> [Required action]: Examine each line of the listing below. Copy those in which the string "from" appears.

> [Provided data]:
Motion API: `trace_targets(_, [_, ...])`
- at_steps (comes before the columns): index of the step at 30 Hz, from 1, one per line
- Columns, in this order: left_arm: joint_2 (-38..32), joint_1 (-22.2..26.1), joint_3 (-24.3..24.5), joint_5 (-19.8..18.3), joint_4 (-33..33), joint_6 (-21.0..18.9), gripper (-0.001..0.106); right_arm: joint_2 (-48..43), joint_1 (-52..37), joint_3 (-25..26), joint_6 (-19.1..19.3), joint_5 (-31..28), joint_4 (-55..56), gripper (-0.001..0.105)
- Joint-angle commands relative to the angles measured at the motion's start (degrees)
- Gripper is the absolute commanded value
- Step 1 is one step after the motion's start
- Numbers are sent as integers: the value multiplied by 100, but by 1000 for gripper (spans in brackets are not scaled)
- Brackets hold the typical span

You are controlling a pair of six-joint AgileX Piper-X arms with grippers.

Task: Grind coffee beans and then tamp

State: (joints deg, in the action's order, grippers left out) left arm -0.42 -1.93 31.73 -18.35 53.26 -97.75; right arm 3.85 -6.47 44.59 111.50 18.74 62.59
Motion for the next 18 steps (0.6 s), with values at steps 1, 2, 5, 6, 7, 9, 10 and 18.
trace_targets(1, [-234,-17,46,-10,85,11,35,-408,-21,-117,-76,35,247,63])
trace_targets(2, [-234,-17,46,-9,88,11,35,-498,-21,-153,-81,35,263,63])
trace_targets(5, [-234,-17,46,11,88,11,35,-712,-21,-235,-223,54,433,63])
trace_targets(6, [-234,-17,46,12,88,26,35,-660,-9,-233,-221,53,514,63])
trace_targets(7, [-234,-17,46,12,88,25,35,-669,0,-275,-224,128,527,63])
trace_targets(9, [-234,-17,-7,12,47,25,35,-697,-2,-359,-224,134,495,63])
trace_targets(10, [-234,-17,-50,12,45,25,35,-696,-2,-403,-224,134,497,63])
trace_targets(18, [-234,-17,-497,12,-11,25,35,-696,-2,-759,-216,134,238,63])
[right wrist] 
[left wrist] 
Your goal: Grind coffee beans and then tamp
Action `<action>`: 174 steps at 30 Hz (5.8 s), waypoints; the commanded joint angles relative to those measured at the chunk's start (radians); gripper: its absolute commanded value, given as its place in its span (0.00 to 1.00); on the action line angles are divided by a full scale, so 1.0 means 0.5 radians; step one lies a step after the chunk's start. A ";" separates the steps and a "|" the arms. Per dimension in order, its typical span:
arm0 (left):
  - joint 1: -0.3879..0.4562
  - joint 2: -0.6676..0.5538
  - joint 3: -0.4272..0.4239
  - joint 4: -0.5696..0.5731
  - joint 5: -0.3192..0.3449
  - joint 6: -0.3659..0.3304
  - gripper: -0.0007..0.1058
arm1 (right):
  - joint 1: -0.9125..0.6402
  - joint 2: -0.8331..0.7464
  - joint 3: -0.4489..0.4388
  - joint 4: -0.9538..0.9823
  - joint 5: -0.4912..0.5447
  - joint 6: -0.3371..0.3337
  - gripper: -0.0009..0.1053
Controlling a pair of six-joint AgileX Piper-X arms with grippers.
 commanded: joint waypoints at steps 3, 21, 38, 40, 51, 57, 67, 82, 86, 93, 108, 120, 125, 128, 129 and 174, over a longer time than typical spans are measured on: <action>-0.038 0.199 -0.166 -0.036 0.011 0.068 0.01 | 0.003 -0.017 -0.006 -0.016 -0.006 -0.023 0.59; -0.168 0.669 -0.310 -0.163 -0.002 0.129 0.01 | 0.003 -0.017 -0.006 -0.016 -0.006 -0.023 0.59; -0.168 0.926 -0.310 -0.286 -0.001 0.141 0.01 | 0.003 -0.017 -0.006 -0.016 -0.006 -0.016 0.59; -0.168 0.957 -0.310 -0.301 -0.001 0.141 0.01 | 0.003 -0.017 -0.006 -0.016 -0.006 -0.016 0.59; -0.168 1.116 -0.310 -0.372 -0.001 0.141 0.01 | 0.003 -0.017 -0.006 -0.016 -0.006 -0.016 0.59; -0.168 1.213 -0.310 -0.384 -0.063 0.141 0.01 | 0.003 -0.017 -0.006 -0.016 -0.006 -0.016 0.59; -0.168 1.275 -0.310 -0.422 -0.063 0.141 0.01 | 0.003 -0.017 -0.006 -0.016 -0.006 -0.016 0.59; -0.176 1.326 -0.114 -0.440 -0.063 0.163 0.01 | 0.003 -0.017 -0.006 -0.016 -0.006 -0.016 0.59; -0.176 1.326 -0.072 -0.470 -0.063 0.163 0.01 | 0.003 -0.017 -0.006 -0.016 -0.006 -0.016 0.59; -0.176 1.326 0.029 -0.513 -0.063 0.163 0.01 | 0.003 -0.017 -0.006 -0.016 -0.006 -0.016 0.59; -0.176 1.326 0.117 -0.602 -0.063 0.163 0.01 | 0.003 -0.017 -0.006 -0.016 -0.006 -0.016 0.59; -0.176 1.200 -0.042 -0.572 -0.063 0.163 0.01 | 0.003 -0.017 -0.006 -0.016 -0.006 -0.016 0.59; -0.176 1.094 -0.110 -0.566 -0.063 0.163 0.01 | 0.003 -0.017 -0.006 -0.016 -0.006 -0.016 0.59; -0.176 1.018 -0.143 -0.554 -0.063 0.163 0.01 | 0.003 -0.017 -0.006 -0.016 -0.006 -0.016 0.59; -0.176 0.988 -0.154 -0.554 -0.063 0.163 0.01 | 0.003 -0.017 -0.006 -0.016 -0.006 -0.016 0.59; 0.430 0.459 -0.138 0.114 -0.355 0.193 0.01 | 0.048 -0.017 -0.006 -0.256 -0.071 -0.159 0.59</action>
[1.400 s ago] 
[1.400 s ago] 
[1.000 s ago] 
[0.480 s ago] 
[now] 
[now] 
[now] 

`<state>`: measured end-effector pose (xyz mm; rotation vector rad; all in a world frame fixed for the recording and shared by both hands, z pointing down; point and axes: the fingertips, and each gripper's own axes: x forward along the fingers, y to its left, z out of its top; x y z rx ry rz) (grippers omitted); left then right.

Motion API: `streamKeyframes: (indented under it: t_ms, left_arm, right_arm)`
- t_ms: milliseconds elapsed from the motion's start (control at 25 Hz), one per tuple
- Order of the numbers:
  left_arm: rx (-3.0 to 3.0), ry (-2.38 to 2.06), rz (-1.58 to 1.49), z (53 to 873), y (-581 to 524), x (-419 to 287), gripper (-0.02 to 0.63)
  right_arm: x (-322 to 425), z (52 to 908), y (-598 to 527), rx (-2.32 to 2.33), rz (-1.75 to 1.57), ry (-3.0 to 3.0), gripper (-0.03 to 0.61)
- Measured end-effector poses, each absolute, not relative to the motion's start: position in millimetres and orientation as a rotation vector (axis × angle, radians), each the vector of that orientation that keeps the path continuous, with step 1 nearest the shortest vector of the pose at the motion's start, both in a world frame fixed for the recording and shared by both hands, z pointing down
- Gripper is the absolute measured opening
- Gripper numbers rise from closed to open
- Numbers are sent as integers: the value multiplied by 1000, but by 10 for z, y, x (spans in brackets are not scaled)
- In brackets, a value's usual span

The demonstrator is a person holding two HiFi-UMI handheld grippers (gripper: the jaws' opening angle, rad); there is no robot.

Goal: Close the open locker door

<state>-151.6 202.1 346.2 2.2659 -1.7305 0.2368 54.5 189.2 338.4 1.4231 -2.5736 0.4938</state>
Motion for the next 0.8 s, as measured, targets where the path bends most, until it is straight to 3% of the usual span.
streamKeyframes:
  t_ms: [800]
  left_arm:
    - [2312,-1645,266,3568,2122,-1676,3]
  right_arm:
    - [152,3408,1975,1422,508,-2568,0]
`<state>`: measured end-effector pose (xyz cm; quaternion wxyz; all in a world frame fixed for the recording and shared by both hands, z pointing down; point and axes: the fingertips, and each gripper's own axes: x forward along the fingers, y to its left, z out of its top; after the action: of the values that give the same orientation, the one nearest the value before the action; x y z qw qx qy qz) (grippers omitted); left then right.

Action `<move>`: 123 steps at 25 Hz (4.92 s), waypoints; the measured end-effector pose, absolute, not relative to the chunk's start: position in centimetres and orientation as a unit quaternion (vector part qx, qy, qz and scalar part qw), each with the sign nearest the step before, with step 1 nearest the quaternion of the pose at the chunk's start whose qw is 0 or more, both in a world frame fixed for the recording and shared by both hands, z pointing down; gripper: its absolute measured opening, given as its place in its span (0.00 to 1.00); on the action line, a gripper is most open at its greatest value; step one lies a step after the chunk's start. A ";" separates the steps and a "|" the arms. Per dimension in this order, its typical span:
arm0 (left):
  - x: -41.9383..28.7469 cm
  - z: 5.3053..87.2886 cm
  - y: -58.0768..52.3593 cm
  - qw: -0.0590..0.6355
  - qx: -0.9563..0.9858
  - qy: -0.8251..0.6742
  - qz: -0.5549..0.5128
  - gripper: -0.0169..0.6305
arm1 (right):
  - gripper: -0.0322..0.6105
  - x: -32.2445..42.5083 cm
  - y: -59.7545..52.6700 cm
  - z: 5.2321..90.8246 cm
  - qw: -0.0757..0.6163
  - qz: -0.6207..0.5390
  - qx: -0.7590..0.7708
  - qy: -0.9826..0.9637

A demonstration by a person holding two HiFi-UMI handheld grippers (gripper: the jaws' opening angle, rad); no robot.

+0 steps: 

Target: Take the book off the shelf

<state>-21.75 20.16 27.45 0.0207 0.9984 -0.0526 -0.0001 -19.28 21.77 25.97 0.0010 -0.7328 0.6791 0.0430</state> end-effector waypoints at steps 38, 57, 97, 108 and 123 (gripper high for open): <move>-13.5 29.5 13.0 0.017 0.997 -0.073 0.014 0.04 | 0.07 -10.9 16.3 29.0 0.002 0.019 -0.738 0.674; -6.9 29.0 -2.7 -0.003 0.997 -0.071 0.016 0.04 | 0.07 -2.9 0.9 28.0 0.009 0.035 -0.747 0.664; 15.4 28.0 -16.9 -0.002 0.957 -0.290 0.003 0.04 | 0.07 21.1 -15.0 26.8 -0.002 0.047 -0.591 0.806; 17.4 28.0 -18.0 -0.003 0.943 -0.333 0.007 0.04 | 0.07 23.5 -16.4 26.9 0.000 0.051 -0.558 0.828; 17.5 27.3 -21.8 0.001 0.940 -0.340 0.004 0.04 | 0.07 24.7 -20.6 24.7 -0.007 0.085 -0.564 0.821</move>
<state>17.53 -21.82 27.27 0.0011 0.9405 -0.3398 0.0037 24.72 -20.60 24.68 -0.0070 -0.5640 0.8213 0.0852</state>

> [Expected answer]:
- at_steps (comes before the columns): index of the step at 30 Hz, from 1, one per line
- t_ms: milliseconds elapsed from the motion's start (control at 25 Hz), one per tuple
- Gripper numbers rise from closed to open

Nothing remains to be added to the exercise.